The Cat

Written by Georges Simenon

Review written by Ali Karim

Ali Karim was a Board Member of Bouchercon [The World Crime & Mystery Convention] and co-chaired programming for Bouchercon Raleigh, North Carolina in 2015. He is Assistant Editor of Shots eZine, British correspondent for The Rap Sheet and writes and reviews for many US magazines & Ezines.


The Cat
Penguin Classics
RRP: £12.99
Released: November 6 2025
PBK

Publisher Penguin Classics have to be applauded for keeping the prolific Belgian author Georges Simenon in print, as well as commissioning new translations of his older works; the most recent of which is The Cat, first published in French [as Le Chat] in 1967.

Though most renowned for his Detective Jules Maigret, who investigated crimes concealed behind the vagaries of human nature, puffing at his trade mark pipe - it is perhaps his novels termed “Romans durs” (his ‘Hard Novels’) which are the most interesting. The Cat, being one of his most intriguing ‘Roman durs’. Simenon embarked the writing of these psychological thrillers in an attempt to secure a Nobel Prize for literature (which he sadly never received).

The plot of The Cat is simple enough. Elderly Parisian Emile Bouin and his wife Marguerite share a house in which they appear at war with each other. They communicate by exchanging hand-written notes as neither wishes to talk following the poisoning of Emile’s beloved Joseph – the pet that gives the novel its title and the focus of their emotional disharmony.

Both had been happily married before, but became lonely widowers in their seventies. As they were neighbours in a cul-de-sac, they married [out of convenience] with Emile moving into Marguerite’s house with his beloved Cat, Joseph. That’s when the problems start between Emile’s new wife and her own pet, a silent Parrot named Coco. Though they appear to have grown to hate each other, the narrative weaves symptoms of marital strife into a black comedy of errors. It appears that Emile is from a ‘working man’ background, which Marguerite considers coarse as she does of his former [and late] wife Angele. She on the other hand considers herself refined [perhaps petite bourgeois]. Her former [and late] husband was a concert violinist and music teacher; and her late father a business owner of a renowned biscuit factory.
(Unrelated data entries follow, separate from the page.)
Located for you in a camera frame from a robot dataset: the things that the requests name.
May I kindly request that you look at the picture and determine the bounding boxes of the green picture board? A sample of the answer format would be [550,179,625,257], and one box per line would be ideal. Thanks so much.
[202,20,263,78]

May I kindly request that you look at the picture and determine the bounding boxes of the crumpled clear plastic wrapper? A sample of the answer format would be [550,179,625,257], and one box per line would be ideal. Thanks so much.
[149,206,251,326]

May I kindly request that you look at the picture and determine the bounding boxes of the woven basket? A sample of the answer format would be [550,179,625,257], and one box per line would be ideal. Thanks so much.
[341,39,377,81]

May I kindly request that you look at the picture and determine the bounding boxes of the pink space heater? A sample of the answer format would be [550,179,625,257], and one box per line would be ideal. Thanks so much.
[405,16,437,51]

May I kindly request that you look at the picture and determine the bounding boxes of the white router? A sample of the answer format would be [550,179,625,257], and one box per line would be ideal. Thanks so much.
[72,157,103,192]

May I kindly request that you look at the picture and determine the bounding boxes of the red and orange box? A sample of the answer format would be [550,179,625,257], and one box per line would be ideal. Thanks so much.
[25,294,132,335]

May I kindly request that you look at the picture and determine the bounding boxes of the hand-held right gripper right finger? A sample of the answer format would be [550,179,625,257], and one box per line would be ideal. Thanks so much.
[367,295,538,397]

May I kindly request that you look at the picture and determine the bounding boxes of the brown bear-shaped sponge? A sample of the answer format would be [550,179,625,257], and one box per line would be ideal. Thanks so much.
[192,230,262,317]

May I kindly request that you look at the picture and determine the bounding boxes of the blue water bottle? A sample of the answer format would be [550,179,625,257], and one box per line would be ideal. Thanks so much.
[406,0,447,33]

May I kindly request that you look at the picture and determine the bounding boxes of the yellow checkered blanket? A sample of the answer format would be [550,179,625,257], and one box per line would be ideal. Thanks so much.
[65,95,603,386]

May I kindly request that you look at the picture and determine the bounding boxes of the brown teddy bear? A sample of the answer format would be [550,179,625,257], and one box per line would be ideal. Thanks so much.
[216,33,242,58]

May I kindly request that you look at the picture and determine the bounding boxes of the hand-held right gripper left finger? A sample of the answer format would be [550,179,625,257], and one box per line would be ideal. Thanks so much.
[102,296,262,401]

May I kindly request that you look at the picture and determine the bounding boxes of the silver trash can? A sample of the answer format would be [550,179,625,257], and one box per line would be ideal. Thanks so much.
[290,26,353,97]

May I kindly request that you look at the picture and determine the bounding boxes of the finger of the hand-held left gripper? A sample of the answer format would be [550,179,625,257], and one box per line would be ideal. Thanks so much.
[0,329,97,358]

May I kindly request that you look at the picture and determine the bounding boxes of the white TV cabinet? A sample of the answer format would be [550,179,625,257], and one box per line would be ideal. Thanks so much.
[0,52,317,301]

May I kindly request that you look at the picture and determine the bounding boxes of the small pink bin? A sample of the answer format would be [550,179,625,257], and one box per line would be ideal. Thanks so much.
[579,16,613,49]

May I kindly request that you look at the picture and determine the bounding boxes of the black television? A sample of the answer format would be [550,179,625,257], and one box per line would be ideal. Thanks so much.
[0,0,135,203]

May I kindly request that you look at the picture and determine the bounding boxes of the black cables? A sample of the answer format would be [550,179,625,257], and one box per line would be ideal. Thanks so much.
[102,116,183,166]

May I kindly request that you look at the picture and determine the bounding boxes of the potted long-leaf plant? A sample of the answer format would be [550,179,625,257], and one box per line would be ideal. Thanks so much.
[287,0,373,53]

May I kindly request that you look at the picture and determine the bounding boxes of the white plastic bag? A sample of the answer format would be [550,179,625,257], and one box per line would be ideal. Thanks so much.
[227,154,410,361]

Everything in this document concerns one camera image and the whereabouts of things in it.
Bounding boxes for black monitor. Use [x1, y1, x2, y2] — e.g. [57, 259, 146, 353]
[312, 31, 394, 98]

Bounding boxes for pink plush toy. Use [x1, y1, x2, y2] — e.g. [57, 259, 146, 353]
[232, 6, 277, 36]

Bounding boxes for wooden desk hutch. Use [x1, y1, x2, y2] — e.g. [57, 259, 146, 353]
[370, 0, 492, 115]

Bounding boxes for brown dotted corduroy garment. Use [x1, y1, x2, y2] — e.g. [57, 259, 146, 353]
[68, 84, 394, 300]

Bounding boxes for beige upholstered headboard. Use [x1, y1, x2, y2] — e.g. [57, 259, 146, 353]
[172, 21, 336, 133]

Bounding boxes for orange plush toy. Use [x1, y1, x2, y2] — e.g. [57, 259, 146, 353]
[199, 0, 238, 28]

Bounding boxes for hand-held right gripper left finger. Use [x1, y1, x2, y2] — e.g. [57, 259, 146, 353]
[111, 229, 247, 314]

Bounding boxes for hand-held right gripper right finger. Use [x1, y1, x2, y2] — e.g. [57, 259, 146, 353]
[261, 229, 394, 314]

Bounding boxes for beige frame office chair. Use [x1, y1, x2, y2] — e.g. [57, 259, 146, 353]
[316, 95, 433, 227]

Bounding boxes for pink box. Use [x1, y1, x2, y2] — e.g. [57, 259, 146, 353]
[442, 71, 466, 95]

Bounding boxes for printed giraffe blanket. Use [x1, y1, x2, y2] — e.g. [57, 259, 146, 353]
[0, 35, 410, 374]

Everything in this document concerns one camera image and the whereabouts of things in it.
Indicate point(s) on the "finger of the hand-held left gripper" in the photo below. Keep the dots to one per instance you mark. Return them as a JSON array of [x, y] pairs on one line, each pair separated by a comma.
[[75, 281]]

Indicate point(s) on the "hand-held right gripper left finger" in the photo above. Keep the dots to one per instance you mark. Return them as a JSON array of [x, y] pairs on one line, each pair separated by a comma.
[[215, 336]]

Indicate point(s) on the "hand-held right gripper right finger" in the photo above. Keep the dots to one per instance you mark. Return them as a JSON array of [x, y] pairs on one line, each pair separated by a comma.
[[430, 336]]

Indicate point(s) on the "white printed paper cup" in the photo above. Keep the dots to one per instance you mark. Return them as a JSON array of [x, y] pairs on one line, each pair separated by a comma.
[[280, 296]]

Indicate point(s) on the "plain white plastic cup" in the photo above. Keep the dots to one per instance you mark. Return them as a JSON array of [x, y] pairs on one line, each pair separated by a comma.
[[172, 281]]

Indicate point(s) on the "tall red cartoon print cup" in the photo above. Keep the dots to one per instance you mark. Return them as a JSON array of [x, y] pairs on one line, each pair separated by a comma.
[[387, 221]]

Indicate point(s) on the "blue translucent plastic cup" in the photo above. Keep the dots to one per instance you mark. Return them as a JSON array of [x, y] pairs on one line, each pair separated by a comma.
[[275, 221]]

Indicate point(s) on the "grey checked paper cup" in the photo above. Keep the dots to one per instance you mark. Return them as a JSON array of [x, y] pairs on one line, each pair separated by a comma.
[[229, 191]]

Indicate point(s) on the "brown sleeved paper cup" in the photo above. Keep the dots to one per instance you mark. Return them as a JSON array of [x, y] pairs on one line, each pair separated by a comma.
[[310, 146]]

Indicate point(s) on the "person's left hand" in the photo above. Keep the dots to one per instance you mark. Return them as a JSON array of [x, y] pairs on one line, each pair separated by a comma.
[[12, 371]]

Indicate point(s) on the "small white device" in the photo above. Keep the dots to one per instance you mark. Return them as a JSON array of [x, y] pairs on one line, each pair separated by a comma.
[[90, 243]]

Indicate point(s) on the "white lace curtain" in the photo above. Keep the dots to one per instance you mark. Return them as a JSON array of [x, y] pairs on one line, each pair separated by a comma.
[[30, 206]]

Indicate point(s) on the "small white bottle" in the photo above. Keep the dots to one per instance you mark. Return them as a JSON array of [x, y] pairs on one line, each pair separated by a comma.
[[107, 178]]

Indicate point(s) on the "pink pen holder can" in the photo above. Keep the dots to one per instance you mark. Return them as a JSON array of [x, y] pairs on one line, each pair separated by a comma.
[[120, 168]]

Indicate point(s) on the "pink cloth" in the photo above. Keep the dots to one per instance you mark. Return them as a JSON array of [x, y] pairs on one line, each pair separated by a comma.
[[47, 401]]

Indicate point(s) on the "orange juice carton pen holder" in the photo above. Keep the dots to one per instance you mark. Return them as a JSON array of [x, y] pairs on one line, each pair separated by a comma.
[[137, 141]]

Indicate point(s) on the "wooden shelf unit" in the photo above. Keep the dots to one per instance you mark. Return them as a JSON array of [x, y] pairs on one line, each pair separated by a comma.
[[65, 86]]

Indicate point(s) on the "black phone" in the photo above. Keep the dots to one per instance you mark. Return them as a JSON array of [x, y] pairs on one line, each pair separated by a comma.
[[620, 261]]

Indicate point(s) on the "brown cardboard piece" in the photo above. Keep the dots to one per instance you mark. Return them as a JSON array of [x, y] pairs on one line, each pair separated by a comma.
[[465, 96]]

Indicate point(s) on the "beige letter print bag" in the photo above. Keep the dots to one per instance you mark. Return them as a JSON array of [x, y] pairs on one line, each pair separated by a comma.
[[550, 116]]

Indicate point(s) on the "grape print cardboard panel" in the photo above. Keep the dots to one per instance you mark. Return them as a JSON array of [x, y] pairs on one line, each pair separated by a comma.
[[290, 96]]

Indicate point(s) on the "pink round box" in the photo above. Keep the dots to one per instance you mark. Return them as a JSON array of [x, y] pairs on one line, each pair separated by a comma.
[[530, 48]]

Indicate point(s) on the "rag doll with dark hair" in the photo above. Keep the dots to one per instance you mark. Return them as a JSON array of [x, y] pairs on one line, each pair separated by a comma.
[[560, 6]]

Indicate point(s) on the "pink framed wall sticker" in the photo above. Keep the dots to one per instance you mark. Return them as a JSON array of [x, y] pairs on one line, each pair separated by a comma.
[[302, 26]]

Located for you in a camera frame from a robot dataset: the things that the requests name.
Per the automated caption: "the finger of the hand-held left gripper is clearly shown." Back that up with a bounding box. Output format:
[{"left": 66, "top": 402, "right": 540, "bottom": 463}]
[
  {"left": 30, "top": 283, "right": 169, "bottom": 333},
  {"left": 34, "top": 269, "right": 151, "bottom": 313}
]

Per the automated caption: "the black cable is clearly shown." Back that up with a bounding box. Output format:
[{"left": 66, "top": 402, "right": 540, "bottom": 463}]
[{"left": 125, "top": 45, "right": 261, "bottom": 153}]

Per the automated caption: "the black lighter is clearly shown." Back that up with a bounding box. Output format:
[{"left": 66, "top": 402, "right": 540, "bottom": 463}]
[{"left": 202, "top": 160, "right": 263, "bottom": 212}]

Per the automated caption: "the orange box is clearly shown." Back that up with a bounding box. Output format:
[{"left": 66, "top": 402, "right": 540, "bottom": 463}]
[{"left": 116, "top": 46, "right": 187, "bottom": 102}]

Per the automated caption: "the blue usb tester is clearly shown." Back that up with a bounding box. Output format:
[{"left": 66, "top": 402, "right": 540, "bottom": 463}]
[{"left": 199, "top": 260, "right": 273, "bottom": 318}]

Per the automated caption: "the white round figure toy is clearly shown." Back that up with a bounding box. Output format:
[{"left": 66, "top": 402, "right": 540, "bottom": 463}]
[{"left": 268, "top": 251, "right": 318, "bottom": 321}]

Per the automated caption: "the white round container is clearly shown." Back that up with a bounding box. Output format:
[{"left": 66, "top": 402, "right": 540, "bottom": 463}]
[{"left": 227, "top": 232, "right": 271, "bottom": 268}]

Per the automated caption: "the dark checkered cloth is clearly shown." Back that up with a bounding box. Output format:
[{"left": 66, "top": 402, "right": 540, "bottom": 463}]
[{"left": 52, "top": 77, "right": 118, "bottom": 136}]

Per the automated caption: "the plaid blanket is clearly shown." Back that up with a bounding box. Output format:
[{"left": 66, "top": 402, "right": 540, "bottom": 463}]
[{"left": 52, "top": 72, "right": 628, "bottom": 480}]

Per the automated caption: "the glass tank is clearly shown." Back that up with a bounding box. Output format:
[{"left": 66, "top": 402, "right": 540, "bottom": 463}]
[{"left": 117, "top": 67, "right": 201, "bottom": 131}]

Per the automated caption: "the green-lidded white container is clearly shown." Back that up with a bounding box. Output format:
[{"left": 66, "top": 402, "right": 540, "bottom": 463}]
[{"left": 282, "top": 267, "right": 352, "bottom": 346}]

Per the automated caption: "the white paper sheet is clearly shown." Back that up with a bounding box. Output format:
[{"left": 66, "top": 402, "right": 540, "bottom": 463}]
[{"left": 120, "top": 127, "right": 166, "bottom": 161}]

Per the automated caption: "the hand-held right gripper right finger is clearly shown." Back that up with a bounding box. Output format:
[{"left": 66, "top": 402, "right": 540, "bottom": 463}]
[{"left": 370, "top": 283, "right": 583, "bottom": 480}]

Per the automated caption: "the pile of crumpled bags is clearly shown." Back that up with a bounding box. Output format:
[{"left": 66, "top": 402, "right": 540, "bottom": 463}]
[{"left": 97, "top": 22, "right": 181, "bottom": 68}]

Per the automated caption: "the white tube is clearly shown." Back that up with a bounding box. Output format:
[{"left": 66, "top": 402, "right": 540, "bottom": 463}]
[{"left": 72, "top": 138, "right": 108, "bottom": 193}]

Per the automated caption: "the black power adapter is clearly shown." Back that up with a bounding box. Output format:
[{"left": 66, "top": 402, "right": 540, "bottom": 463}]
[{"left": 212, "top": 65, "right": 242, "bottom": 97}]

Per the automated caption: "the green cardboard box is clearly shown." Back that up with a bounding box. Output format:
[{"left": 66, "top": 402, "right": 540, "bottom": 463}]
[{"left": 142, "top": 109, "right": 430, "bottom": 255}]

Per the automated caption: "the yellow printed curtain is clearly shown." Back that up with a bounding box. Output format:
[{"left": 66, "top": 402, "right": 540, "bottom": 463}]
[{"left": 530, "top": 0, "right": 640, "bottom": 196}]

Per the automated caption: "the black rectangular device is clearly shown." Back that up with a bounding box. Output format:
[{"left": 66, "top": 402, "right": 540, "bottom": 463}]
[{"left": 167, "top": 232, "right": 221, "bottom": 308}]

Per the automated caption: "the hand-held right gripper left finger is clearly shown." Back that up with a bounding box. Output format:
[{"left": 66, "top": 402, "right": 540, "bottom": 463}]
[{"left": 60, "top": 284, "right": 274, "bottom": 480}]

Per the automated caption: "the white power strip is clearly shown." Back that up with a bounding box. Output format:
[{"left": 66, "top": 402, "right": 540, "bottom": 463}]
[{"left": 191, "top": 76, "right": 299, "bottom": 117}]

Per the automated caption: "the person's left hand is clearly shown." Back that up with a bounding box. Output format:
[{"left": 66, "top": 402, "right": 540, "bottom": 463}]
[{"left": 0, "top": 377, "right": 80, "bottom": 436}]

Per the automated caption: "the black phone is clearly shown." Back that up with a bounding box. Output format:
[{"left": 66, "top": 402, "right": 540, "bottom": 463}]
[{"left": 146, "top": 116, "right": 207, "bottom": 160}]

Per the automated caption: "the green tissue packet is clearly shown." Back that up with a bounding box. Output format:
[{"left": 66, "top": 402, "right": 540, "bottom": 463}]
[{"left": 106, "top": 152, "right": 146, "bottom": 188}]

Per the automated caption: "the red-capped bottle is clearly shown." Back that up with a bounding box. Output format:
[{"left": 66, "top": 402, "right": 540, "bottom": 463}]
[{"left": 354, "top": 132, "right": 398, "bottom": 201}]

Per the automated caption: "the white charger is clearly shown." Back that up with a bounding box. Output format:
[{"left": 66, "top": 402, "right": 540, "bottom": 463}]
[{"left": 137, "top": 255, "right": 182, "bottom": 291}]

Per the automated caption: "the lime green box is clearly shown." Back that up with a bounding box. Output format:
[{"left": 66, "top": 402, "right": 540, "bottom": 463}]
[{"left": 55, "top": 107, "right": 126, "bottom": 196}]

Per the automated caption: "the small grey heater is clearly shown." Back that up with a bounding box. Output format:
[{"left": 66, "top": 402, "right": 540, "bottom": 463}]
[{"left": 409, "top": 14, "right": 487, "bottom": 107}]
In parallel to their marital strife, a new block of flats is being erected opposite. As construction work intensifies in their cul-de-sac, their relationship fractures until Emile moves out of their home. The question posed as this slim volumes closes is whether they can live with or without each other?

A short examination into human nature and how a domestic situation distorts with age and circumstance – Simenon’s novel is at times funny, and at other times tragic – but at all times – engaging and insightful.

What I enjoy about the author’s work is his economy in telling a story where the plot unspools as the characters unravel and in-concert.  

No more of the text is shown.